Another thing to note is that the party decrypting the data will need to initialize its cipher context with the same initialization vector created here. Passing the initialization vector in the clear is OK, but it should probably be MAC’d so that the receiver can detect tampering. If NULL is passed in for an IV, an array filled with zeros is used. Note that IVs can be used in all modes except ECB. In ECB mode, you can still pass in an IV, but block ciphers will ignore it.

Setting up for decryption is generally easier, because we already know the key and the IV used. Example 6-2 shows how to set up for decryption under the same configuration.
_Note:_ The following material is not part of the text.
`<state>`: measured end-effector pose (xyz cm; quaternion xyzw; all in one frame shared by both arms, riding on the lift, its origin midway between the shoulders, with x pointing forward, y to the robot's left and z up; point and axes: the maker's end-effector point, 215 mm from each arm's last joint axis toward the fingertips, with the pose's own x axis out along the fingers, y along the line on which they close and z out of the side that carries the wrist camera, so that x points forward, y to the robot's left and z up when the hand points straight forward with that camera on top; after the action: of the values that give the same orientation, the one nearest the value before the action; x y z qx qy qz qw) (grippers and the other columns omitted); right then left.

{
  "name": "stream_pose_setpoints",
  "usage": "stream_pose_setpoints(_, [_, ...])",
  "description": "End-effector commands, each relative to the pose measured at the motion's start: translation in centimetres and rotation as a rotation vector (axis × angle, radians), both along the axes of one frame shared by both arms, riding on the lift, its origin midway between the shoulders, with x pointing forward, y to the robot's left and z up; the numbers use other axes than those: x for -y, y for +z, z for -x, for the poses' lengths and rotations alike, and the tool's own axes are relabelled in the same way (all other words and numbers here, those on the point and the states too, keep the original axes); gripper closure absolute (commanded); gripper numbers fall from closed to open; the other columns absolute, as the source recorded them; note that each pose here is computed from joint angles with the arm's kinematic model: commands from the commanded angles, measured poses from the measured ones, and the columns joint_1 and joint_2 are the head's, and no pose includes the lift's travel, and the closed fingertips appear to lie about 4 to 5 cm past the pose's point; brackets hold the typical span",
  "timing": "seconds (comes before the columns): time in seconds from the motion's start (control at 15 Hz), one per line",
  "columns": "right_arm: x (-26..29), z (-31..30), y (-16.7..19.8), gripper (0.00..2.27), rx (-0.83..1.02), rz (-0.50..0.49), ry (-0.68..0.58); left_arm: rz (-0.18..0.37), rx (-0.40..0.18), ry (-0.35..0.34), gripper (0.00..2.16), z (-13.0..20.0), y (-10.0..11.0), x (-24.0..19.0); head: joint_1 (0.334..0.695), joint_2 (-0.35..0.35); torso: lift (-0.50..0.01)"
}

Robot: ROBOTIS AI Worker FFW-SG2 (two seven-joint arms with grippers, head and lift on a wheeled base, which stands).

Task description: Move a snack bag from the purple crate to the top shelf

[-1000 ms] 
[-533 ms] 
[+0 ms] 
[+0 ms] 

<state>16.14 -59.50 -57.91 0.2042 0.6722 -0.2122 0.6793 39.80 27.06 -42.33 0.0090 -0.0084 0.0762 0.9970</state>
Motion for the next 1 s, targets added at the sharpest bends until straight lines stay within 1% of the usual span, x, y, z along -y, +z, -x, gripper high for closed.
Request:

Example 6-2. Preparing to use Blowfish in CBC mode for decryption

#include <openssl/evp.h>

void setup_for_decryption(char *key, char *iv)
{
    EVP_CIPHER_CTX ctx;

    EVP_DecryptInit(&ctx, EVP_bf_cbc(  ), key, iv);
}

Subsequent calls to EVP_EncryptInit or EVP_DecryptInit will change the value of any non-null parameter as long as the cipher type parameter is set to NULL. Otherwise, the context is completely reinitialized. Additionally, the key and the IV can both be set to NULL on the first call to these functions, and set separately later. This is necessary when you specify a cipher and then change the key length from the default. Of course, you will need to at least provide a valid key before encryption begins.

Specifying Key Length and Other Options

Many ciphers take a variable key length, which can be easily set after initialization using the call EVP_CIPHER_CTX_set_key_length . For example, we can set the Blowfish key length to 64 bits, as follows:

EVP_EncryptInit(&ctx, EVP_bf_ecb(  ), NULL, NULL);
EVP_CIPHER_CTX_set_key_length(&ctx, 8);
EVP_EncryptInit(&ctx, NULL, key, NULL);

In this case, we set the key with a second call to EVP_EncryptInit after we specify the key length.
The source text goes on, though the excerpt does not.